**What you should do:** Print verbatim the opening line of the material and every subsequent line through the one containing "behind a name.".

**Supplied material:**
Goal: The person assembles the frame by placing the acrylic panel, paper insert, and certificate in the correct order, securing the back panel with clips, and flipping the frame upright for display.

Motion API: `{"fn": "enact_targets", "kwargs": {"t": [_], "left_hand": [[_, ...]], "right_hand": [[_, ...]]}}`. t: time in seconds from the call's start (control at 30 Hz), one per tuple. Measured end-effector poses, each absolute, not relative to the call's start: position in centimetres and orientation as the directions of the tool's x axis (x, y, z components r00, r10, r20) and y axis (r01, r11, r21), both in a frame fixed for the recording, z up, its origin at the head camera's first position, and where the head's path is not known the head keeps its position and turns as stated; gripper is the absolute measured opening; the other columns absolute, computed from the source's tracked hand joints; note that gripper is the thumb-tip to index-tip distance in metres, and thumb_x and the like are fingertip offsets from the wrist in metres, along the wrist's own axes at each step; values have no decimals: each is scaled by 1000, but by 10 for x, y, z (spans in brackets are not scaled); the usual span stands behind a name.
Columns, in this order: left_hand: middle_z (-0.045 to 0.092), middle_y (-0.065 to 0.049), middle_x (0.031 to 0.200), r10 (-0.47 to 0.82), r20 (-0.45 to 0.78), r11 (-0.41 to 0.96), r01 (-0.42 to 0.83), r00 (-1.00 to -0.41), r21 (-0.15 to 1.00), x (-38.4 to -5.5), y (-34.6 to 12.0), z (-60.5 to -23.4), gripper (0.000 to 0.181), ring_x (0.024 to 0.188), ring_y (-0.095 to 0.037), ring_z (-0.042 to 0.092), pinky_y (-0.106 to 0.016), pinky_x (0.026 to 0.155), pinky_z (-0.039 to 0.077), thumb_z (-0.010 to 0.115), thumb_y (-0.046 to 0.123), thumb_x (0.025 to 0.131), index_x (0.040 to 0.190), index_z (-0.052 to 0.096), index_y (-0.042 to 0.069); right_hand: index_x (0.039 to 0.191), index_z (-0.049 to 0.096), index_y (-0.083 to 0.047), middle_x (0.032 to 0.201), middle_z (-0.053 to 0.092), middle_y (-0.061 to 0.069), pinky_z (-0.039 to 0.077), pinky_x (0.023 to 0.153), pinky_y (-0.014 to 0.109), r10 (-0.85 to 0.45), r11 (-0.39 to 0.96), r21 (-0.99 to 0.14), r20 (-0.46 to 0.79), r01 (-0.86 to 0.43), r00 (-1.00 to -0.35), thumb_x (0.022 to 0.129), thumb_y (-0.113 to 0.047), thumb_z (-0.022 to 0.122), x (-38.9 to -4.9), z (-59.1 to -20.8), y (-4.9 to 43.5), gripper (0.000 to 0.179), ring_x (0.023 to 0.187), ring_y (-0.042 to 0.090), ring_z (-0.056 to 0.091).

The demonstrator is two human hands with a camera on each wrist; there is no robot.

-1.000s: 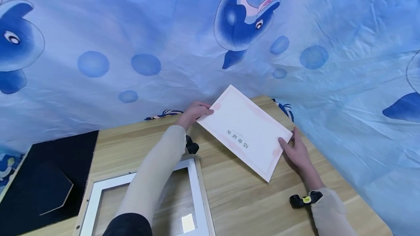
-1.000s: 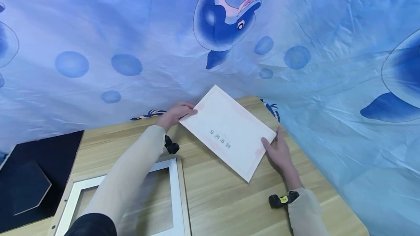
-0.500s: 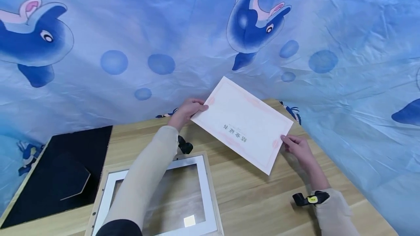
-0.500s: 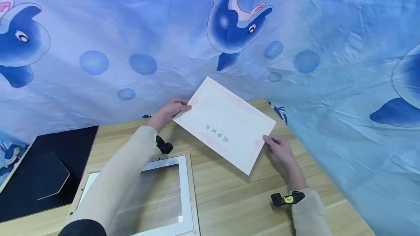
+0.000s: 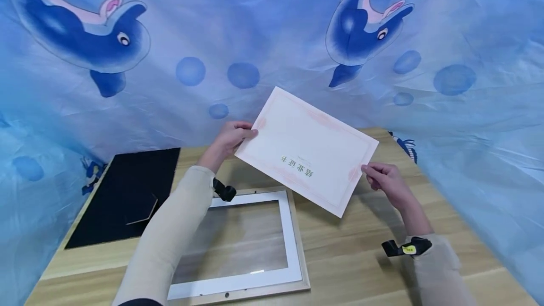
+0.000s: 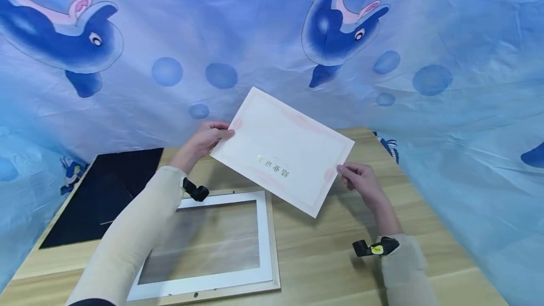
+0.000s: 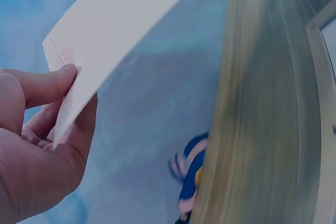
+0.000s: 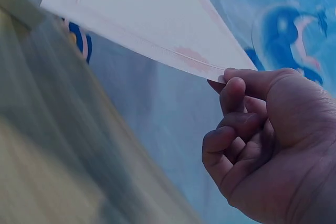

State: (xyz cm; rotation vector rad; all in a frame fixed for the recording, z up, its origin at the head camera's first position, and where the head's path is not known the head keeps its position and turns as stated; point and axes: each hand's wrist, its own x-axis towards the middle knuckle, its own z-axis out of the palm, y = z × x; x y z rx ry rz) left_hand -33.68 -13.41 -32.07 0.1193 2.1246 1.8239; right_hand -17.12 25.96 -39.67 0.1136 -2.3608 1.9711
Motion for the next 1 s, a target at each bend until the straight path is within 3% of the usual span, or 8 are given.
{"fn": "enact_targets", "kwargs": {"t": [0.17, 0.53, 0.77, 1.0], "left_hand": [[63, -7, 102, 259, -166, 157, -128, -952, 979, -332, -151, -315, 35, 82, -15, 64, -31, 75, 54, 69, 9, 88, 120, 61, -3], [63, -8, 103, 239, -107, 178, -65, -965, 982, -319, -177, -302, 33, 87, -16, 64, -30, 75, 55, 70, 11, 88, 116, 62, -4], [64, -3, 96, 253, -75, 241, -13, -965, 970, -306, -198, -299, 30, 87, -15, 63, -34, 80, 54, 71, 15, 88, 111, 61, -2], [65, -3, 97, 273, -12, 326, 81, -962, 942, -284, -231, -300, 33, 89, -17, 63, -31, 76, 55, 70, 22, 89, 109, 64, -3]], "right_hand": [[81, 62, -10, 62, 47, -3, 32, 50, 34, -52, 230, -961, 148, -156, -988, 99, -20, 56, -184, -384, 254, 21, 52, 14, 36], [84, 60, -2, 65, 45, 1, 37, 56, 29, -77, 385, -900, 189, -204, -979, 98, -25, 58, -202, -359, 244, 27, 60, 18, 41], [93, 64, 6, 65, 55, 0, 44, 54, 27, -120, 349, -900, 234, -262, -965, 98, -19, 57, -201, -347, 236, 27, 58, 14, 48], [95, 66, 10, 69, 63, 6, 51, 54, 25, -160, 324, -883, 304, -340, -939, 97, -14, 58, -202, -343, 216, 25, 58, 15, 55]]}}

**Final answer:**
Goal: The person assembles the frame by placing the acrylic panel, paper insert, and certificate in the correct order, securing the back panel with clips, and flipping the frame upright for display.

Motion API: `{"fn": "enact_targets", "kwargs": {"t": [_], "left_hand": [[_, ...]], "right_hand": [[_, ...]]}}`. t: time in seconds from the call's start (control at 30 Hz), one per tuple. Measured end-effector poses, each absolute, not relative to the call's start: position in centimetres and orientation as the directions of the tool's x axis (x, y, z components r00, r10, r20) and y axis (r01, r11, r21), both in a frame fixed for the recording, z up, its origin at the head camera's first position, and where the head's path is not known the head keeps its position and turns as stated; gripper is the absolute measured opening; the other columns absolute, computed from the source's tracked hand joints; note that gripper is the thumb-tip to index-tip distance in metres, and thumb_x and the like are fingertip offsets from the wrist in metres, along the wrist's own axes at each step; values have no decimals: each is scaled by 1000, but by 10 for x, y, z (spans in brackets are not scaled); the usual span stands behind a name.

No further response is needed.